WORK INSTRUCTION:
Each line from the one containing "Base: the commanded" to the end of the records below should be restated word for word; please leave out all other lines.
----- DATASET
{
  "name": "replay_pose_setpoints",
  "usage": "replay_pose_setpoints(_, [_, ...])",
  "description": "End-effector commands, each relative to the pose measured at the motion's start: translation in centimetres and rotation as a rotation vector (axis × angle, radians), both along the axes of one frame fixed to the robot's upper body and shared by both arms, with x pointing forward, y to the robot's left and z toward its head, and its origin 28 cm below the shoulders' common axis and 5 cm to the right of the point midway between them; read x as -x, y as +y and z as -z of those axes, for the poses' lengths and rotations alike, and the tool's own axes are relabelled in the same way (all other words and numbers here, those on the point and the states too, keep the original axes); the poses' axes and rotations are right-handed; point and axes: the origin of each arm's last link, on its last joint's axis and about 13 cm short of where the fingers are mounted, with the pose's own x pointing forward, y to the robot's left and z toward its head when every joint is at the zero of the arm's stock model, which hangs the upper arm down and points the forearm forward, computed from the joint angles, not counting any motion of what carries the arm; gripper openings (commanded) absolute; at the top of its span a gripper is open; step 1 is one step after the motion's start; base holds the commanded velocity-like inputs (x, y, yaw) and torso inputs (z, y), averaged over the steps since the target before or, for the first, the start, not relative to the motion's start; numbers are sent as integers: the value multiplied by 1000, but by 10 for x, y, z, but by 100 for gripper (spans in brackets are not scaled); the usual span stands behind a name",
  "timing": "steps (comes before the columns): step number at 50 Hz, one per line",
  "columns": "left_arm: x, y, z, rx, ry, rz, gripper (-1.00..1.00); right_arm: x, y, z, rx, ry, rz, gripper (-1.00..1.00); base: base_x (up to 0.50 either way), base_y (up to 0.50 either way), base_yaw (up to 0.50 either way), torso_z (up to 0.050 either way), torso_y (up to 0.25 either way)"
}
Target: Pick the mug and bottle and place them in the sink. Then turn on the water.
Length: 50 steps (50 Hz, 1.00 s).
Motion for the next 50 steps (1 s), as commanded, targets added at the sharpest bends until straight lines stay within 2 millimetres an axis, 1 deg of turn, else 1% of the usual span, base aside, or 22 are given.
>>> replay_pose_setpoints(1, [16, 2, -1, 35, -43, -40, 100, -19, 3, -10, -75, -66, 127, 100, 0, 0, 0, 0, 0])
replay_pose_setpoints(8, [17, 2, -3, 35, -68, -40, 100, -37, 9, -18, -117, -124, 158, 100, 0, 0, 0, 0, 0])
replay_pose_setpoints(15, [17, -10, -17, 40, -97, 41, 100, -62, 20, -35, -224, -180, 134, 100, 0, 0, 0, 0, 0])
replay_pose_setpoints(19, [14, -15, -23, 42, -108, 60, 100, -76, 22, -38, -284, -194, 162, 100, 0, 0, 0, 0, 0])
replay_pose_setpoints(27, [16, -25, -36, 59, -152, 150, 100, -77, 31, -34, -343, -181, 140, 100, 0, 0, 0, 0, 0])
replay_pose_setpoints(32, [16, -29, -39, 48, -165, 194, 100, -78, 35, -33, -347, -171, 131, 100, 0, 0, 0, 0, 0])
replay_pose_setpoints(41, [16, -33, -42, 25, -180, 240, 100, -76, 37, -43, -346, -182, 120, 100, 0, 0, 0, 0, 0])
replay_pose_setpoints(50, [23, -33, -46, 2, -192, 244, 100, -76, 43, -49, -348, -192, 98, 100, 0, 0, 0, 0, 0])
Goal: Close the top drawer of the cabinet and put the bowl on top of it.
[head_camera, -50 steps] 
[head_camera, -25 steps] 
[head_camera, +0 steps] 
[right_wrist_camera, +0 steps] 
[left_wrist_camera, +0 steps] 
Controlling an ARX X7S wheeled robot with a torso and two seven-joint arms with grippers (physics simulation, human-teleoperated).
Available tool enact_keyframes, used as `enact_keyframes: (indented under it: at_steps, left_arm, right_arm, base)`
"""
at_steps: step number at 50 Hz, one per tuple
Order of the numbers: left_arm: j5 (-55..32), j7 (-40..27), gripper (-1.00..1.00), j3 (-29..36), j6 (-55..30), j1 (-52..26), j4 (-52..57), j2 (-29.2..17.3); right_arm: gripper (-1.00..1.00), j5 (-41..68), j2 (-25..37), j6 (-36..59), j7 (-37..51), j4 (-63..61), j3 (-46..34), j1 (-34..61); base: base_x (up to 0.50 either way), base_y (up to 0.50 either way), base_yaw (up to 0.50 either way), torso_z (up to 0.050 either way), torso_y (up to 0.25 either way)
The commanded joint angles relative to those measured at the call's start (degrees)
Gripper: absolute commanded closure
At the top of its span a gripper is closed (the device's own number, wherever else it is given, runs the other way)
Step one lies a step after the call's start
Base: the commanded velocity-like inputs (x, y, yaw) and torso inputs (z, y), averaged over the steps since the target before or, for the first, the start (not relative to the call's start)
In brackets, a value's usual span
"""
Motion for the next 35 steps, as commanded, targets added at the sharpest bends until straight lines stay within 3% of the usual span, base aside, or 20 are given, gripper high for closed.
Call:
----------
EXERCISE RESPONSE:
Base: the commanded velocity-like inputs (x, y, yaw) and torso inputs (z, y), averaged over the steps since the target before or, for the first, the start (not relative to the call's start)
In brackets, a value's usual span
"""
Motion for the next 35 steps, as commanded, targets added at the sharpest bends until straight lines stay within 3% of the usual span, base aside, or 20 are given, gripper high for closed.
Call:

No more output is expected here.